Update, 9/12: According to initial results (PDF), with a turnout of just over 8.5 percent, challengers Monic Behnken, Jamet Colton, and Gina Perez have all won seats on the Ames School Board, knocking off incumbent Tim Rasmussen, who finished fourth in the race to fill the board’s three seats up for grabs.
Original post: On Tuesday, from 7 a.m. to 8 p.m., voters living within the Ames Community School District’s boundaries can go to the polls to select up to three of the four candidates on the ballot (PDF) whom they’d like to see on the seven-member school board — one incumbent, former elementary school teacher Tim Rasmussen; and three challengers, all of them women: Iowa State University sociology professor Monic Behnken, elementary education assistant Jamet Colton, and Iowa Department of Transportation IT employee Gina Perez.
Unlike with some local elections in the recent past — such as the 2015 Ames council elections, where contributions from conservatives predominated; or last year’s county board of supervisors contests, where interests were more split — most of the money pouring into the school board election, according to campaign finance reports, has been from local progressives to the three women in the race, as the charts below detail. (Update: Rasmussen didn’t file a report because he didn’t fundraise — a state law requires the disclosure of contributions only if they total more than $1,000. “I have encouraged donors to put their money toward the lunch fund deficit instead of my campaign,” he said.)
Progressive issues, too, have taken center stage in the election, including how to better address racial disparities in student achievement (which, although above the state average, has been a contentious issue for years in Ames); improve protections against bullying for LGBT students; ensure the safety of immigrants in the district, particularly now with President Trump’s ongoing efforts to aggressively crack down on undocumented immigrants; and fight for better teacher pay after GOP state lawmakers gutted collective bargaining rights this spring. Critics of the current board have also protested a school lunch policy adopted in June and supported by Rasmussen (because of a federal funding deadline) that they say risks embarrassing poorer students, and taken aim at a controversial new literacy pilot program whose curriculum standards have been challenged.
The lack of diversity on the school board itself has also been an issue. If Behnken, Colton, and Perez are all elected, the Ames Tribune noted, the board would transition from having just one woman on it to a female majority. It would also become significantly more ethnically diverse: Behnken is African American; Colton grew up in Santiago, Chile, under Pinochet; and Perez has spoken about her multicultural children.

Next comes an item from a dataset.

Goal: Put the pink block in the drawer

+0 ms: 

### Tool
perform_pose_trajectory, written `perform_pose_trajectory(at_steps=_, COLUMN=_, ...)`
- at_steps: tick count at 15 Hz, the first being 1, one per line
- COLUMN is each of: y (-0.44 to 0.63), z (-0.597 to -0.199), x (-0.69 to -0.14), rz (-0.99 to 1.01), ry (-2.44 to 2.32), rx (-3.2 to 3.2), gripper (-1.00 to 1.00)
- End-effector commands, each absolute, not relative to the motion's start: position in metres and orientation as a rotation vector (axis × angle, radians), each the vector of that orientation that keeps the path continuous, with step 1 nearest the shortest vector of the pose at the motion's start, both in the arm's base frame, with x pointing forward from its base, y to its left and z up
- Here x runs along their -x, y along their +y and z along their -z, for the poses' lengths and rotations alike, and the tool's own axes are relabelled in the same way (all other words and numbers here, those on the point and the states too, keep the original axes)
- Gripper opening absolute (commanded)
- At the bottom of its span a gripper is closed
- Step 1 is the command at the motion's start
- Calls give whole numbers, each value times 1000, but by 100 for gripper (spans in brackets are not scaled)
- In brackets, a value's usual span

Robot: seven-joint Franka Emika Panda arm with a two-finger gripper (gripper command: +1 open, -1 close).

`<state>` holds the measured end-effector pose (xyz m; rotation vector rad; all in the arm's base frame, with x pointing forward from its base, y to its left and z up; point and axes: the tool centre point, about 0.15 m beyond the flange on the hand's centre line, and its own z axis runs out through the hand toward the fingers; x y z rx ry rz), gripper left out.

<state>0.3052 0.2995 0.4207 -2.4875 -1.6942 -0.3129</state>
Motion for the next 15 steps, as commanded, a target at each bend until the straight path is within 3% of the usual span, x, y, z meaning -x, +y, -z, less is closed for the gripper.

Top donors to the campaigns of the three women include retired ISU sociology professors and local activists Jan and Cornelia Flora; former county Board of Supervisors candidate and Bakken pipeline foe Linda Murken; ISU psychologists Carolyn Cutrona and Daniel Russell, who have researched the impact of economic hardship on children; local environmentalist Erv Klaas and his wife Janet; Everytown for Gun Safety organizer Susan Brehm; progressive Ames council candidate David Martin; and Anneke Mundel, a member of the Ames Human Relations Commission.
Several other local progressives are top donors to the three campaigns but gave less than $200, as of Sept. 1. Among them are Lewis Rosser, a school board member who gave $45 to Behnken, $50 to Colton, and $100 to Perez; embattled Story County Supervisor Lauris Olson, who gave $50 to each campaign; Ames mayoral candidate Victoria Szopinski, who gave $100 to Colton and $50 to Perez; local gun control advocate Jess Calhoun, who gave $140 to Colton; state Sen. Herman Quirmbach and his partner Leigh Tesfatsion, who gave $50 to Behnken and $100 to Perez; and former council member Matthew Goodman, a founding member of the Ames Progressive Alliance, a recently formed organization that hosted a school board candidates forum last week, and his wife Neysa, who gave $100 to Behnken and $40 to Colton.
Turnout for local school board elections is typically abysmal — in 2015, less than 6 percent of eligible voters showed up at the polls. That could improve on Tuesday, given the attention the election has received, beyond the current district controversies, talk of building a new high school, and long-stalled plans for a new pool. In June, Behnken was featured in a Politico article about the challenges women candidates across the country face. Early last month, Perez, a Bernie Sanders supporter in 2016, was endorsed by his campaign spinoff organization Our Revolution. And last week, Behnken’s campaign made headlines again, darker this time, after one of its yard signs was defaced by white supremacist propaganda.
In addition to Rasmussen’s seat, two of the candidates will fill positions currently held by Story Construction president Mike Espeset and attorney Bill Talbot, who both chose not to run for re-election.